The driver was nice, and Nic’s assessment is right. I described it to someone later as “herky jerky”.

The driver has to take control in most left turns, pulling out into traffic such as when we pulled onto New York from Herron’s “driveway” or a parking lot. “96% of the time we’re fully autonomous,” the driver said.

My impressions:

  • It’s hot and loud. The car has so much electrical pulsing through the computers in the hatchback it’s like sitting next to an exhaust fan. Because it is a fan trying to keep the components cool. If the car had A/C, it wasn’t on. The driver suggested I could roll the window down. But at 25MPH it doesn’t produce much air flow. I had to yell and strain to talk and hear him.
  • Because the car errs on the side of caution — as it should — it’s ready to brake more than anything. If a light changes, it’s fast to hit the brakes way back before the intersection. And it brakes slowly up to an intersection, something human drivers don’t do, to the detriment of their brakes.
  • The car is keen to obey speed limits. The driver not so much for good reason, often because no one else is. Pulling into traffic from a right-on-red caused the car to err to the side of caution so much it felt like it was stopped. The driver took control and pushed the gas lest someone plow into us.
  • It’s a small Lexus hybrid SUV. A “shuttle” it is not. It’s a car. If more than one person wanted in there’s no room lest they sit next to me in the backseat.
  • The driver was keen to encourage me to ask questions. I didn’t really have any. I know enough about self-driving tech to understand how the cameras and LiDAR work, which it has in addition to some other bells and sensors. But it made me think, “I just kinda want to sit here and listen to my podcast.”
  • A UV decontamination light is in the back mounted on the roof, presumably a COVID-protocol designed to eradicate germs.
  • The car feels like riding in the backseat of a student driver’s car.
  • The cars all have “M” names. Mine was “Mooi”
Sitting in the backseat of the Toyota Mobility self-driving car
Sitting in the backseat of the Toyota Mobility self-driving car

The driver told me, “I’m pretty sure you’re the first person in Indianapolis to get picked up for a ride in one of these.”

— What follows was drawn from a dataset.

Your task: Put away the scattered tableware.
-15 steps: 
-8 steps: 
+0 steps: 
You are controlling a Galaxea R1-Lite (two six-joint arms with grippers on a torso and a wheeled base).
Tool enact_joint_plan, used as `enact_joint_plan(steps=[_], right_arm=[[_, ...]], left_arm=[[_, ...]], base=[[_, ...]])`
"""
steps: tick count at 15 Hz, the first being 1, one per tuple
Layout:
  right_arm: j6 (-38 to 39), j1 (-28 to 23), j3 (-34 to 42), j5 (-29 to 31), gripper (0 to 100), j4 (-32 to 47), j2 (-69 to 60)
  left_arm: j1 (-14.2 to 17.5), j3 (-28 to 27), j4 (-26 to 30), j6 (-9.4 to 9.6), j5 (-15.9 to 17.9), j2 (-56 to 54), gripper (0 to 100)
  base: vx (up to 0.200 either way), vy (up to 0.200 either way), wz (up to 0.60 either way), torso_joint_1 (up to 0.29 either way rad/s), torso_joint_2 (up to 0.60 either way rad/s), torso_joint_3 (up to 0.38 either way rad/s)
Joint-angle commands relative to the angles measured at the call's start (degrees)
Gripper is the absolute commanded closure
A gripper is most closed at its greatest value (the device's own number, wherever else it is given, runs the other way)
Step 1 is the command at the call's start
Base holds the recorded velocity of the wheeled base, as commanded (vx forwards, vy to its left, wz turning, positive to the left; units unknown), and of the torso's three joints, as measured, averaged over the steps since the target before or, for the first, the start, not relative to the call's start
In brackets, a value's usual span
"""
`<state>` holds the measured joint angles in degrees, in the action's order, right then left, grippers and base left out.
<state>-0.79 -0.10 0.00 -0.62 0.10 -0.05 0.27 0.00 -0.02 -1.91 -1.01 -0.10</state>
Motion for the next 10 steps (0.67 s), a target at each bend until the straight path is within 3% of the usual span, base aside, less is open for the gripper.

I assume that excludes the press and obviously the staff. And the fact they’ve been in operation during IUPUI’s summer is going to suppress ridership. But at the same time that’s pretty damning: free Ubers for weeks and “no one rides this thing”. Where have I heard that before?

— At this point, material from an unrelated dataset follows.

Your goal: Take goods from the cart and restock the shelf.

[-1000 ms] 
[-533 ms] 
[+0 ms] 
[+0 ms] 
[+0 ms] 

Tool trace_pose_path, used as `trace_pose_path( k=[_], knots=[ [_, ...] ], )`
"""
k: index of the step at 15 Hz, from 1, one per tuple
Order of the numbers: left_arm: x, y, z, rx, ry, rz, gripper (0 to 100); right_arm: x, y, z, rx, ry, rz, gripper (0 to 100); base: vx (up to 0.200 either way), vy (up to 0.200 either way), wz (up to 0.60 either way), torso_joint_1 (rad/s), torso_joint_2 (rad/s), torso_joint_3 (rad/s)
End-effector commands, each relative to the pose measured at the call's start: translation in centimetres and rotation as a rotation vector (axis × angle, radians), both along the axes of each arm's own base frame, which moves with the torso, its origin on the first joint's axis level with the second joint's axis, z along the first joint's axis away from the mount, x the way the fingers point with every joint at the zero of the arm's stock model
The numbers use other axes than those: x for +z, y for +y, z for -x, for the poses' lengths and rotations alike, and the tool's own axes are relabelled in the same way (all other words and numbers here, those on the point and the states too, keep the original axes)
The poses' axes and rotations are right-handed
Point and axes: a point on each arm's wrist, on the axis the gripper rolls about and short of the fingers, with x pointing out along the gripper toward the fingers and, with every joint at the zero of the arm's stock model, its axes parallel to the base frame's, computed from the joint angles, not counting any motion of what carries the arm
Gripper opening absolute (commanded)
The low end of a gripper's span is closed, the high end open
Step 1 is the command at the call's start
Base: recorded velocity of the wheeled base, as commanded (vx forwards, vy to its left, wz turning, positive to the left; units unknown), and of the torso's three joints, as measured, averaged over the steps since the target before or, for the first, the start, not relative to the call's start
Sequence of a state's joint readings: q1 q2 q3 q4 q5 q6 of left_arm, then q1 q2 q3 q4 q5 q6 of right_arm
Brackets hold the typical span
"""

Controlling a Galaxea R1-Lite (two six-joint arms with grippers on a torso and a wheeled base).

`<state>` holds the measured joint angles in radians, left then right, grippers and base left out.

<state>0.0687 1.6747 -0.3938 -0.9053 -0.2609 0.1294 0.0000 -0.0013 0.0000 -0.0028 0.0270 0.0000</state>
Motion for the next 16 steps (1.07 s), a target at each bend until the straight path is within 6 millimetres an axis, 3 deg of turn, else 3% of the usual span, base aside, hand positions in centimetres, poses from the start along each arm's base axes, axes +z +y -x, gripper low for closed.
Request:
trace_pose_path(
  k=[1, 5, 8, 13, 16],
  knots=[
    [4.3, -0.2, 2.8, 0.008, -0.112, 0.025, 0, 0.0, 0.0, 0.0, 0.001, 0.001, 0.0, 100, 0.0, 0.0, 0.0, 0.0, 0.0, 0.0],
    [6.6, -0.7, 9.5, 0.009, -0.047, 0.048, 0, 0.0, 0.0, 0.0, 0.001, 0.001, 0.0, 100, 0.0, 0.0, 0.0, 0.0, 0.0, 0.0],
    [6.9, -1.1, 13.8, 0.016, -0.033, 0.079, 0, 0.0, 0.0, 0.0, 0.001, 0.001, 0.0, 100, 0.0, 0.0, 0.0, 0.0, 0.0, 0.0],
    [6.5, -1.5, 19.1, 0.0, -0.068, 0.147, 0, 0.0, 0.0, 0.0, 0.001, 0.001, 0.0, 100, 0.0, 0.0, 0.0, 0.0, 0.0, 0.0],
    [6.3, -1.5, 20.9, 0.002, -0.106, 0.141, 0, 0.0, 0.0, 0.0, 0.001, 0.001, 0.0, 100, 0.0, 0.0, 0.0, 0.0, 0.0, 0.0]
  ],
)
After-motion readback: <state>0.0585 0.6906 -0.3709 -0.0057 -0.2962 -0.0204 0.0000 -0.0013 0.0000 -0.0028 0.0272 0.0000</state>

Like I told the driver, who I met again on my return trip because the shuttle refused to leave the middle of campus and was horribly late, “This technology has a way’s to go. But at least it showed up.”

I didn’t know where it was in relation to me most of the time I was waiting, a problem solved by the JagLINE’s mobile app tracker. IndyGo has a similar function. And unlike the free IUPUI shuttle, this one at least moved when I needed it.

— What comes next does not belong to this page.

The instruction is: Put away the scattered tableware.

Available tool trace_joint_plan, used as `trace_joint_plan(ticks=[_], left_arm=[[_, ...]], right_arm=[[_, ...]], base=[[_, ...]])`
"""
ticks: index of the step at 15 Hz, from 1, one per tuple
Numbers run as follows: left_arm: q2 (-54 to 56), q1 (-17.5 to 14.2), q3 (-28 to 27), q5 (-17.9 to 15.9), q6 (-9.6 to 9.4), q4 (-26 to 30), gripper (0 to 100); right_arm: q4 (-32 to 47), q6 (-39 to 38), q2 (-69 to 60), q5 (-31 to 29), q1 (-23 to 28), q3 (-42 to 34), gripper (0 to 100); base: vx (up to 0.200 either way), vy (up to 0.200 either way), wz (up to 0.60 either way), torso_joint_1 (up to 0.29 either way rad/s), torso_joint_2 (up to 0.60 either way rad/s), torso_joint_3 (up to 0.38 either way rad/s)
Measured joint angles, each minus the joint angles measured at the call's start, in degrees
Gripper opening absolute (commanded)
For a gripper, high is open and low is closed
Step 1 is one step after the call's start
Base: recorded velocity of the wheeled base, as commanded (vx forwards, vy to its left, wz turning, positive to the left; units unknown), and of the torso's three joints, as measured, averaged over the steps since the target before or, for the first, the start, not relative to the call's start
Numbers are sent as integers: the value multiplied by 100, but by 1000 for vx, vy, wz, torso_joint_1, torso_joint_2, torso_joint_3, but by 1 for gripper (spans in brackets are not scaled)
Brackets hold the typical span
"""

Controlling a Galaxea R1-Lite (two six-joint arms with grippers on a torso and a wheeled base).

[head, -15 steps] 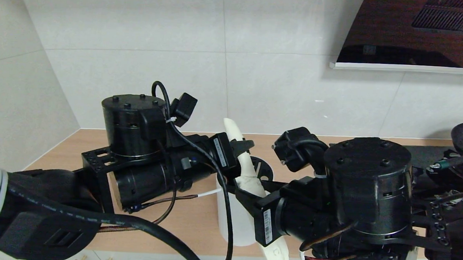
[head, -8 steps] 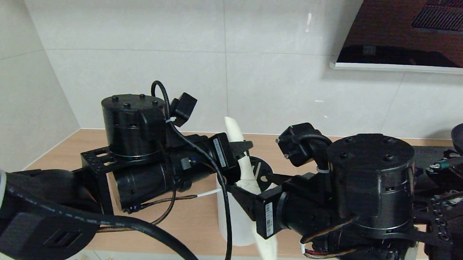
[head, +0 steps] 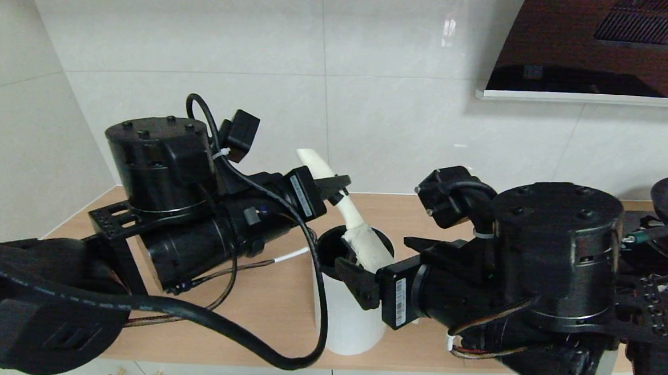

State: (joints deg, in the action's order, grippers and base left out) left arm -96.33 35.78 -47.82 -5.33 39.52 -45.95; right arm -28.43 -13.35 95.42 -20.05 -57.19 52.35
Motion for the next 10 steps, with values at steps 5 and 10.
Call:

Once again reiterating all the same problems transportation has:

  • Cars don’t solve geometry. It was still 1 person in a car + a driver going to one spot.
  • Shuttles have to be consistent. I’m sympathetic to a driver who thinks, “It’s been quiet today. I’m going to go grab a drink.” But if you’re on duty, you’re on duty — keep moving because you don’t know who might be waiting at the end of the line.
  • Toyota Mobility, the May Foundation, the City of Indianapolis, Fishers, and the State of Indiana are all-in on this thing. Fishers apparently has something operating soon between a couple of incubators and “Downtown” Fishers. That might appeal to suburbanites allergic to sharing a bus seat with more than one person, but it’s going to be a long, long time before anyone’s getting these to their front door. And given the “comfort” of the car, I have to imagine most people in Fishers will just get in their own cars and drive, which defeats the point of everything.

The driver agreed, “That’s why we’re doing this. To test and get better.” A laudable goal because autonomous shuttles seem like such an obvious future for trucking, busing, and transportation safety.

For now, it would have been faster to bike or take a standard public bus.